A Few Notes on Distributed Systems Models and Failures

While the terms “distributed systems” and “distributed computing” are often used interchangeably, for my purposes, I’ve found it useful to draw a distinction. Distributed systems research is often focused on how to get multiple components of a system to act together in a reliable way, whereas distributed computing research is focused on how to use multi-component systems to solve a problem by breaking it down into different parts. While distributed systems is more of an engineering discipline focused on systems architecture, distributed computing is more of a mathematical discipline focused on the design of algorithms.¹

Consensus and agreement are important problems in both distributed computing and distributed systems. The defining property of distributed systems research is that it cannot afford to idealize the world and assume that the system will function properly. Networks are inherently unreliable, and computers may crash, malfunction, or be compromised by attackers. The goal, therefore, is to design protocols that will allow the distributed system to function correctly as a whole even if some parts of the system are malfunctioning. This means that communication complexity means very different things in distributed systems than it does in distributed computing.

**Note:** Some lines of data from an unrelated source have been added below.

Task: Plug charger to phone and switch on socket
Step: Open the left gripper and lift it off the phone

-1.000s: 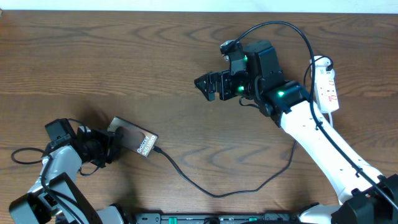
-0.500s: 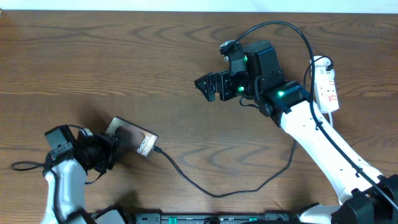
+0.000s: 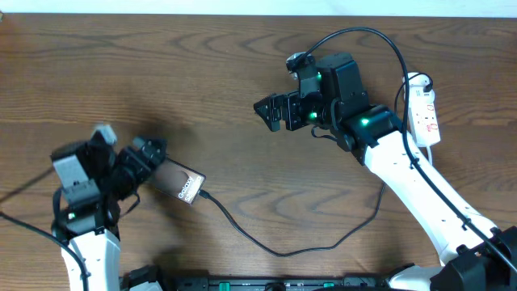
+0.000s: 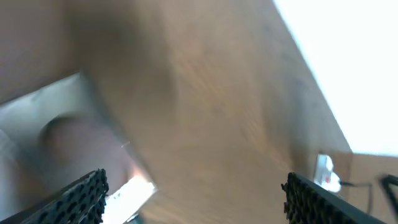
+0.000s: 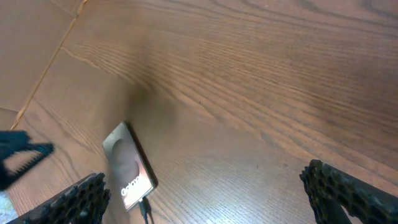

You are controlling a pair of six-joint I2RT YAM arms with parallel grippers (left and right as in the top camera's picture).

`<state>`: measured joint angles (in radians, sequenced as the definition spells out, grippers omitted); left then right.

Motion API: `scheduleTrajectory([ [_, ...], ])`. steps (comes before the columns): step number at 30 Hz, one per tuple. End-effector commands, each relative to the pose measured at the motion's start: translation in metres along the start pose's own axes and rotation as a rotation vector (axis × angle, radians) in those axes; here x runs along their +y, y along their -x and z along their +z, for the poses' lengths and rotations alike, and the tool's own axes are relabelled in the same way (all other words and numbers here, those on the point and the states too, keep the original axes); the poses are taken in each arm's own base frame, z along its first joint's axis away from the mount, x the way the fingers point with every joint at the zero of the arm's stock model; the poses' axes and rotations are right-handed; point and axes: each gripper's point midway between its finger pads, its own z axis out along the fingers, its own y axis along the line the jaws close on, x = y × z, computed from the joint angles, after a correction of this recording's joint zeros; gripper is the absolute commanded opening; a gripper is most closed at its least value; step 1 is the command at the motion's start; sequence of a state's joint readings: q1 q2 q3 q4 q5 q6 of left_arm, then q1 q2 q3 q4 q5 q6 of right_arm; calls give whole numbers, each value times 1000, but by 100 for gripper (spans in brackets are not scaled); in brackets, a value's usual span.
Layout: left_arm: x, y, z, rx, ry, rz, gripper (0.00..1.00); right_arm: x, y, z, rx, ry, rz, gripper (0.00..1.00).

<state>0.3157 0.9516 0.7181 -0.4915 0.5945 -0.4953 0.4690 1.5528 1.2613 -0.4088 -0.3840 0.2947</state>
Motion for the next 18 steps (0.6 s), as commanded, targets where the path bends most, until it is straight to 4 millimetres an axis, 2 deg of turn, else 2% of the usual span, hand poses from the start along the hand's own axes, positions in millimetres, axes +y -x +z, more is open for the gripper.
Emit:
scheduleTrajectory([
  [1,-27,14,-4,-26,33,130,89,12,4,-2,-11,9,-41,99],
  [4,-42,18,-5,-10,128,244,89,11,4,-3,-12,8,-41,99],
  [11,-51,33,-9,45,450,444,89,7,5,-2,-18,-16,-44,99],
  [14,-56,37,-1,74,516,478,89,6,3,-3,-9,-21,-38,99],
  [18,-61,34,19,107,517,499,90,-3,0,-4,5,-43,-21,99],
])
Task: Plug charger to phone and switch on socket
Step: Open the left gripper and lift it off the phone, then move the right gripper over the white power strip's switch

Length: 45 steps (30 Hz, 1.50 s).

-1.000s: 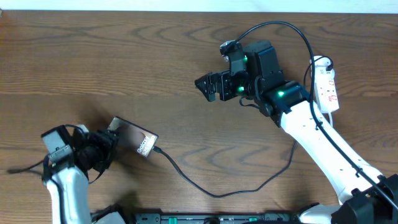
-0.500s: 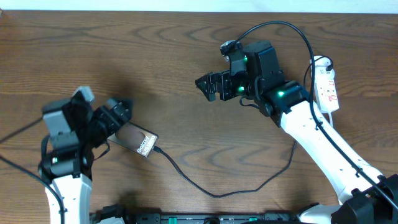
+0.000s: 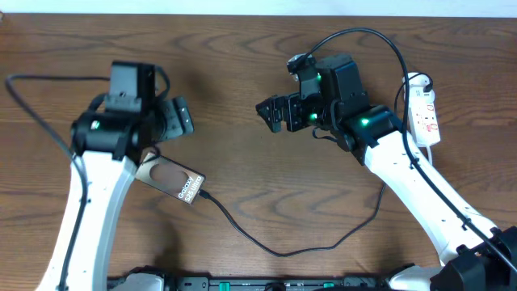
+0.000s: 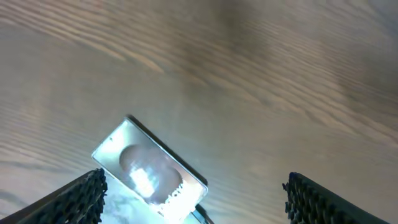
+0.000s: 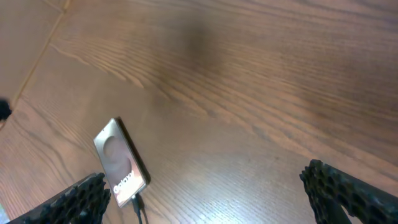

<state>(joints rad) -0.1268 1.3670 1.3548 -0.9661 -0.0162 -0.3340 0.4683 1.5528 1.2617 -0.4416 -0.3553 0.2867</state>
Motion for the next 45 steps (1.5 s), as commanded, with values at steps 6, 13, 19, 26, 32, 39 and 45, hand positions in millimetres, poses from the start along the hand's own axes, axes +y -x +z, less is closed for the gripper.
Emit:
scheduleTrajectory([
  [6,3,7,19,9,81,49,90,2,5,-5,-11,-11,-21,99],
  [13,3,7,21,14,84,49,90,-2,4,-5,-12,-36,-17,99],
  [19,3,7,21,14,84,50,90,-57,-8,-19,24,-231,168,99],
  [26,3,7,21,14,84,49,90,-128,-29,-84,87,-327,393,99],
  [32,3,7,21,14,84,50,90,-167,-42,-155,24,-423,549,99],
  [39,3,7,21,14,84,49,90,-198,-49,-202,-64,-525,652,99],
  [45,3,7,21,14,84,49,90,-199,-51,-203,-56,-512,642,99],
])
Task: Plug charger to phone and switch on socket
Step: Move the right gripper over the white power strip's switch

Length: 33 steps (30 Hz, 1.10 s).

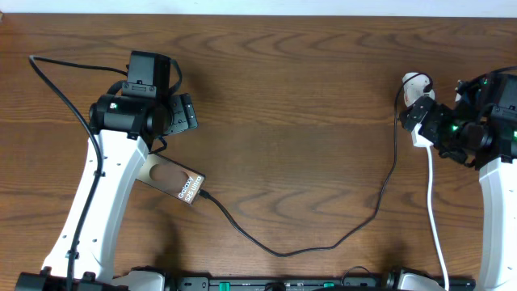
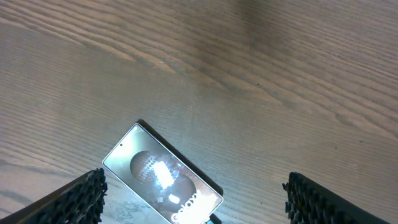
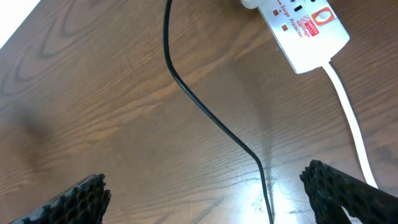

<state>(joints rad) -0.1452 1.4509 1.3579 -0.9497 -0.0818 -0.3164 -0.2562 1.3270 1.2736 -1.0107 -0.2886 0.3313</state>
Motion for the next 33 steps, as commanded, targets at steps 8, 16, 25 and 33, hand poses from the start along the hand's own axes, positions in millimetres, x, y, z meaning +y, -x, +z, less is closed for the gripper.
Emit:
scheduleTrajectory([
  [8,0,6,-5,-22,7,8,90,24,21,-11,-47,186,-219,99],
  [16,0,6,-5,-22,8,8,90,-13,50,-5,126,153,-211,99],
  [25,0,6,-5,-22,8,8,90,-47,101,32,190,138,-187,99],
  [33,0,6,-5,-22,8,8,90,-71,115,79,203,152,-281,99],
])
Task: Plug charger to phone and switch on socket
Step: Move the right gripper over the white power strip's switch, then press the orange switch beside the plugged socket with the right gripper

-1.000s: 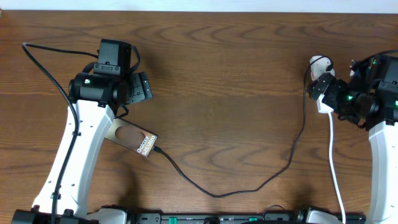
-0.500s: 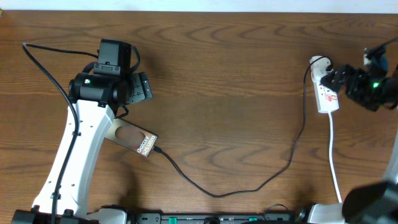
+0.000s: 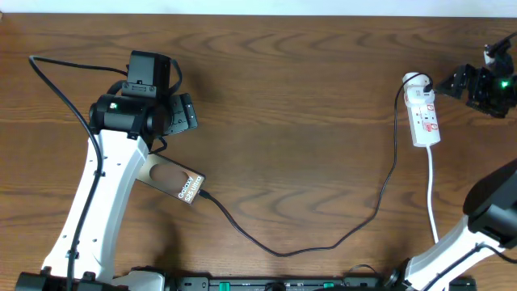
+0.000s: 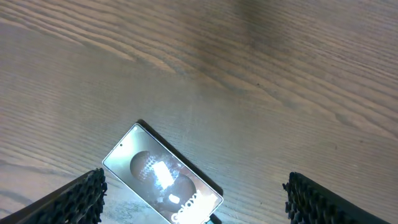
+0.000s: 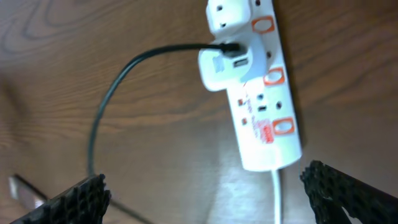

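Observation:
The phone (image 3: pixel 172 183) lies flat at the left, its glossy back reading "Galaxy" (image 4: pixel 163 175). A black cable (image 3: pixel 283 250) meets its lower end and runs to the white charger (image 5: pixel 227 61), which is plugged into the white power strip (image 3: pixel 422 118) at the right. The strip (image 5: pixel 266 109) carries orange-red switches. My left gripper (image 3: pixel 182 115) hangs open above the phone, with its fingers (image 4: pixel 78 199) at the frame's lower corners. Just right of the strip's top end, my right gripper (image 3: pixel 454 82) is open and empty.
The strip's white lead (image 3: pixel 432 190) runs toward the table's front edge. The left arm's own black cable (image 3: pixel 73 69) loops over the far left of the wooden table (image 3: pixel 291 97). The table's back edge lies close behind the right gripper.
My right gripper has moved from the strip's lower end to the upper right of the strip. Its camera now shows the charger and the whole strip. The left arm and phone are unchanged.
At first my left gripper was low beside the phone and my right gripper hung over the table's middle. Then the left gripper stood higher, above the phone. Later the right gripper was at the power strip, and now it is beside the strip's top end.

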You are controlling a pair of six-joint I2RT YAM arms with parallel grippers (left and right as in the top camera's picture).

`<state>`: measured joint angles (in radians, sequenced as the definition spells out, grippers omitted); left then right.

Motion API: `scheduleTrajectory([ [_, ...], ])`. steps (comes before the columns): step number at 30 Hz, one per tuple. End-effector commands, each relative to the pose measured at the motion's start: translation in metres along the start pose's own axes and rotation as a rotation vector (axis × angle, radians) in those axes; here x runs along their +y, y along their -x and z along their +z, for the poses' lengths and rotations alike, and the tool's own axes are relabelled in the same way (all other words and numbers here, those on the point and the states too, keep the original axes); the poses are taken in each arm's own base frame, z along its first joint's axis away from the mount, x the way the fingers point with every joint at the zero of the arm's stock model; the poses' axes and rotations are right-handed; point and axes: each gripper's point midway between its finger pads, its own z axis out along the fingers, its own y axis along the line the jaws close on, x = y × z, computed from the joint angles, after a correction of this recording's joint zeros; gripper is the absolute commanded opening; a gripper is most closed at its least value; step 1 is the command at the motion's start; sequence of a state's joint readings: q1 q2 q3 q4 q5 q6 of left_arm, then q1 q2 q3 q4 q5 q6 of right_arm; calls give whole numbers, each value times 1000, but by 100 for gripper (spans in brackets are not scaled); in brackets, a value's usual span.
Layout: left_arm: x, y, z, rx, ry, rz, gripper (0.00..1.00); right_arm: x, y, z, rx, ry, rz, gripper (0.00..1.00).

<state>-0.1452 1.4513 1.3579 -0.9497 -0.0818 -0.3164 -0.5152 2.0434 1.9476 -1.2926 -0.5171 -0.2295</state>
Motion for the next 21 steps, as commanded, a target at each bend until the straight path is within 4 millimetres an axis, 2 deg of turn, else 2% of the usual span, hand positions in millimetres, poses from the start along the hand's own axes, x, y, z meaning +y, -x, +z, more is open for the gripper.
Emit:
scheduleTrajectory([
  [1,0,6,-5,-22,7,8,90,-9,7,15,3,19,-75,99],
  [10,0,6,-5,-22,7,8,90,-24,29,64,-43,115,-89,99],
  [17,0,6,-5,-22,7,8,90,-29,29,87,-28,140,-87,99],
  [21,0,6,-5,-22,7,8,90,-26,27,94,-15,146,-89,99],
])
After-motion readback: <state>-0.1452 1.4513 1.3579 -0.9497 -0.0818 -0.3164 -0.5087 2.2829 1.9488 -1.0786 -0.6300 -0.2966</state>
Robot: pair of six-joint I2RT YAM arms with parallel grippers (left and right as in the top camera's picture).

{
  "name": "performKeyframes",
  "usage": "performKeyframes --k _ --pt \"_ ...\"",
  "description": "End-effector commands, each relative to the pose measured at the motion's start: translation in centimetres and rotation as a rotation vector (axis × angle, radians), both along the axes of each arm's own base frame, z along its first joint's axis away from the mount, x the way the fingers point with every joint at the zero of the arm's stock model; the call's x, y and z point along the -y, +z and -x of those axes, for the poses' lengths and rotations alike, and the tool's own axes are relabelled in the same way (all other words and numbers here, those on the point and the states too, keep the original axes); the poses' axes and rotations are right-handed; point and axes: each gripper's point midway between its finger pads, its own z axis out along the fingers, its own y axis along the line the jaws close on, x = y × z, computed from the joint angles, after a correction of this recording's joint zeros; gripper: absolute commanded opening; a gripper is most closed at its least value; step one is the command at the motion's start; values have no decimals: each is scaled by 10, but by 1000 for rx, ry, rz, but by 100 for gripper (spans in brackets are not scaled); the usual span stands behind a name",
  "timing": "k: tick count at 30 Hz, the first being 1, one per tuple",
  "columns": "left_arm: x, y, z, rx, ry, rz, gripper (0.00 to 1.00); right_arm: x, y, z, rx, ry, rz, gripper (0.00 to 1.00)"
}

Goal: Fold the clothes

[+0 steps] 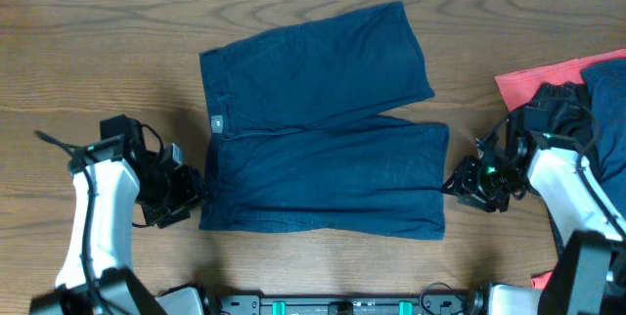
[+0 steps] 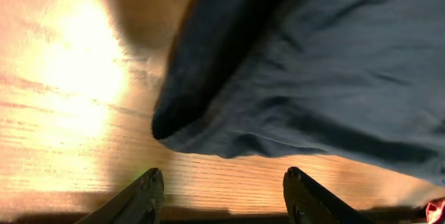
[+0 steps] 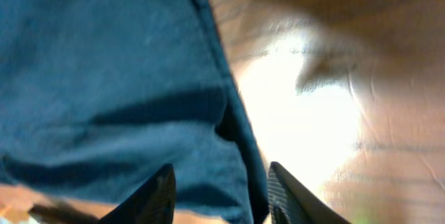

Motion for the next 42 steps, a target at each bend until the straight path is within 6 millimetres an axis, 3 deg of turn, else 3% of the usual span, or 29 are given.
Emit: performKeyframes --k 1,8,14,20,24,27,32,42 --pt "-5 -15 8 -112 80 -29 57 -3 19 -5 76 47 -19 43" --pt "10 -33 21 -239 103 72 57 -5 24 6 48 46 -25 45" --pt "15 -63 36 -261 147 67 56 -6 24 11 26 46 -30 45" --pt "11 -74 21 -188 173 45 36 -7 24 16 6 52 -34 46" --pt "10 -74 21 -188 176 44 15 -4 22 22 -18 54 -13 47" --pt "10 -74 21 -188 177 45 7 0 16 29 -45 50 12 51" --pt "10 -74 21 -188 177 45 6 -4 1 51 -133 -3 6 52" --pt "10 -74 21 -187 176 45 6 -41 -24 84 -202 -26 -145 53"
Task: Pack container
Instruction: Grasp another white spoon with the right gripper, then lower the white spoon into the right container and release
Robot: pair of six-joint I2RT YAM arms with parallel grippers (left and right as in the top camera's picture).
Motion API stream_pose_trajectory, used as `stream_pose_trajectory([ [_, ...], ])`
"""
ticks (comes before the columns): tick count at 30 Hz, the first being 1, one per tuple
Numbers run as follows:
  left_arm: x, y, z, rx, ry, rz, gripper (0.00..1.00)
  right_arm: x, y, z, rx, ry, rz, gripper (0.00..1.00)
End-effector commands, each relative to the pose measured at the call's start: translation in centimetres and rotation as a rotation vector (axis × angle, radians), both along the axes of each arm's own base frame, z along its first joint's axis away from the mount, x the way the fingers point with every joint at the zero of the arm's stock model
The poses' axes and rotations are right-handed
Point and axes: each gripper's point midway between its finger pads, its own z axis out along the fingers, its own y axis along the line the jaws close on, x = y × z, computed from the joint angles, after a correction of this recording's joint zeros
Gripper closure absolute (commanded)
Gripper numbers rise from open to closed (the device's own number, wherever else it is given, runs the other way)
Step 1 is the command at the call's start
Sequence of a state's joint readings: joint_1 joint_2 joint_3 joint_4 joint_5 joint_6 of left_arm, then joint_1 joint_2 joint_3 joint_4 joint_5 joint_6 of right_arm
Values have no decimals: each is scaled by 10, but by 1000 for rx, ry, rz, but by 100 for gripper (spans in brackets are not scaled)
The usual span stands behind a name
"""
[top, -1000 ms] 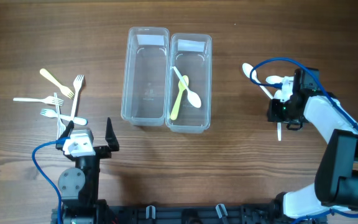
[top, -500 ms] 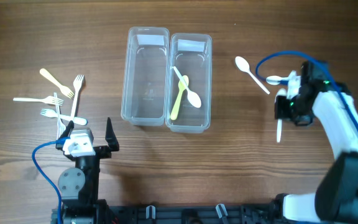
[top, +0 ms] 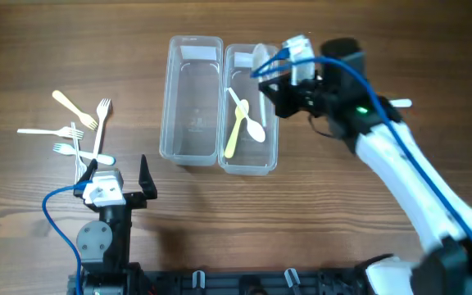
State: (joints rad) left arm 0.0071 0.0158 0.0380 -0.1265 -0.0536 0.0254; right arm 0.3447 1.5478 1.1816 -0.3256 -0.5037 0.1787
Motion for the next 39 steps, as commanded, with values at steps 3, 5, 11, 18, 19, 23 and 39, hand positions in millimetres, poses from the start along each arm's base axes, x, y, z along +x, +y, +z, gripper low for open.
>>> stream_pose_trajectory([
  [3, 0, -3, -1, 15, 0, -19, 0, 9, 21, -31, 101, 135, -10, 52],
  [5, 0, -3, -1, 15, 0, -19, 0, 5, 27, -10, 151, 98, 36, 44],
  [11, 0, -3, -1, 15, 0, -19, 0, -21, -25, 116, 208, -217, 36, 46],
  [18, 0, -3, -1, 15, 0, -19, 0, -20, -171, 130, -645, -608, -254, 35],
  [19, 0, -3, -1, 15, 0, -19, 0, -13, -175, 122, -709, -604, -234, 29],
  [23, 0, -3, -1, 15, 0, -19, 0, 32, -189, 43, -875, -445, -139, 18],
  [39, 0, -3, -1, 15, 0, -19, 0, 78, -201, -191, -653, -28, 26, 14],
])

The communication complexity of consensus or agreement protocol, is not the cost of computing the answer to a specific question, but rather the communication cost of maintaining reliability within the distributed system.

Goals of Distributed Systems

Developing distributed systems is a task with many pitfalls. One cannot assume that the network will be secure, reliable, or homogeneous; one cannot assume that the topology of the network will not change; one cannot assume that latency will be zero, that bandwidth is infinite, or that transport cost is negligible. In fact, most of these assumptions are false. The internet, for example, is insecure and unreliable by design.

Three important concepts in distributed systems are faults, failures, and partial failures. A fault in a system occurs when one part of the system is deviating from its specification, whereas a failure occurs when a system as a whole stops providing an intended service. A partial failure occurs in a distributed system when there are some parts of the system that are broken in an unpredictable way, but the rest of the system is working fine. The goal is to design reliable and resilient systems that can anticipate and cope with certain classes of faults. Such systems are known as fault-tolerant systems.

Most distributed systems are shared-nothing systems; that is, each machine has its own memory and disk, and communicates with other machines via a network. Since most networks are asynchronous packet networks, where a message is not guaranteed to arrive at its intended recipient, network faults are extremely common. This should serve as at least one example of why partial failures are common in distributed systems.

Types of Failures

Fail-stop failure. This is when a process fails by halting execution at some point in time. Other processes are notified that the halted process has failed.

Crash failure. This is when a process fails by halting execution at some point in time. Unlike a fail-stop failure, other processes are not notified that the halted process has failed.

Receive omission failure. This is when a process fails either by crashing or by intermittently receiving only some of the messages sent to it.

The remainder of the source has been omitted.